Short-term outcomes of switching to brolucizumab in japanese patients with neovascular age-related macular degeneration.

Abstract

To evaluate the outcomes of a 6-month follow-up after switching to brolucizumab from aflibercept to treat neovascular age-related macular degeneration (AMD) in Japanese patients. Retrospective observational study. We studied 45 consecutive eyes of 42 patients diagnosed with neovascular AMD, who were switched to intravitreal brolucizumab injection (IVBr) after receiving intravitreal aflibercept injection (IVA) using a treat-and-extend (TAE) regimen. Patients who had brolucizumab-associated intraocular inflammation (IOI) were excluded from the study.
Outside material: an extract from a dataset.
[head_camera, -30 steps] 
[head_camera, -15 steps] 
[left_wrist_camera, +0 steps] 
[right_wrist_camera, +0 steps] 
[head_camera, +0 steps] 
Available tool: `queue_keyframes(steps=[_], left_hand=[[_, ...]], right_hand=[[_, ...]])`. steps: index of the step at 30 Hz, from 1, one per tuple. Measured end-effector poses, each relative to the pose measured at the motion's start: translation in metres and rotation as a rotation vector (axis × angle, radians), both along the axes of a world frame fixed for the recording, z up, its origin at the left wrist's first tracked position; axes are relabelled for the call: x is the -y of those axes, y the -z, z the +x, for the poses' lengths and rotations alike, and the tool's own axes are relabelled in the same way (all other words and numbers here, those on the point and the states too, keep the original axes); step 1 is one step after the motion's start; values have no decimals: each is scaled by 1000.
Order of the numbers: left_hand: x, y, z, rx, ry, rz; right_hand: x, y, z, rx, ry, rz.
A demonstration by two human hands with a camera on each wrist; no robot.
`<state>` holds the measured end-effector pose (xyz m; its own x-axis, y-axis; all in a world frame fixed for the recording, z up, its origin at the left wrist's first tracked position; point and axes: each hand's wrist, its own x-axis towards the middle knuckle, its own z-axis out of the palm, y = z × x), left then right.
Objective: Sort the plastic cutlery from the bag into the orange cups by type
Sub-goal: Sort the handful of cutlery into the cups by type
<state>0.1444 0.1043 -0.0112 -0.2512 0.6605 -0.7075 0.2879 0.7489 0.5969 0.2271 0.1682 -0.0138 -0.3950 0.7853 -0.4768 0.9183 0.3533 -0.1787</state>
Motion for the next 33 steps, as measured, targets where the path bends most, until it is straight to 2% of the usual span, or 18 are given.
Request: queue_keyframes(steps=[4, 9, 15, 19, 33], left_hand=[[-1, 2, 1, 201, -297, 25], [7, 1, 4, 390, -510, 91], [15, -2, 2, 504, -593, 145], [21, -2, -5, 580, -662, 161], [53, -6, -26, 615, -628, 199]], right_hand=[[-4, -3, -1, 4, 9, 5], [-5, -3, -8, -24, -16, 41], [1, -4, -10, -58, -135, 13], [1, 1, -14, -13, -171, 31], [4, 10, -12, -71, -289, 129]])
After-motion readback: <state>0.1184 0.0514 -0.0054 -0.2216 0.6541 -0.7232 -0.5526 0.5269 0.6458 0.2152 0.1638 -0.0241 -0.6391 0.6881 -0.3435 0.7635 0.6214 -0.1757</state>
The mean changes in the logarithm of the minimum angle of resolution (logMAR) best-corrected visual acuity (BCVA), central foveal thickness (CFT), central choroidal thickness (CCT), and treatment intervals were evaluated at 6 months after the switch to IVBr. One eye of 1 patient was excluded because of IOI after the switch; 44 eyes of 41 patients were enrolled in this study. The mean logMAR BCVA was maintained throughout the follow-up period when compared with the baseline value (P > .05 at 6 months). However, the mean CFT and CCT at 6 months had decreased significantly (P < .05 and P < .001, respectively). The mean treatment interval was extended from 5.75 to 8.12 weeks. Switching to brolucizumab from aflibercept using a TAE regimen might be effective for maintaining functional outcomes and extending intervals in Japanese patients with AMD.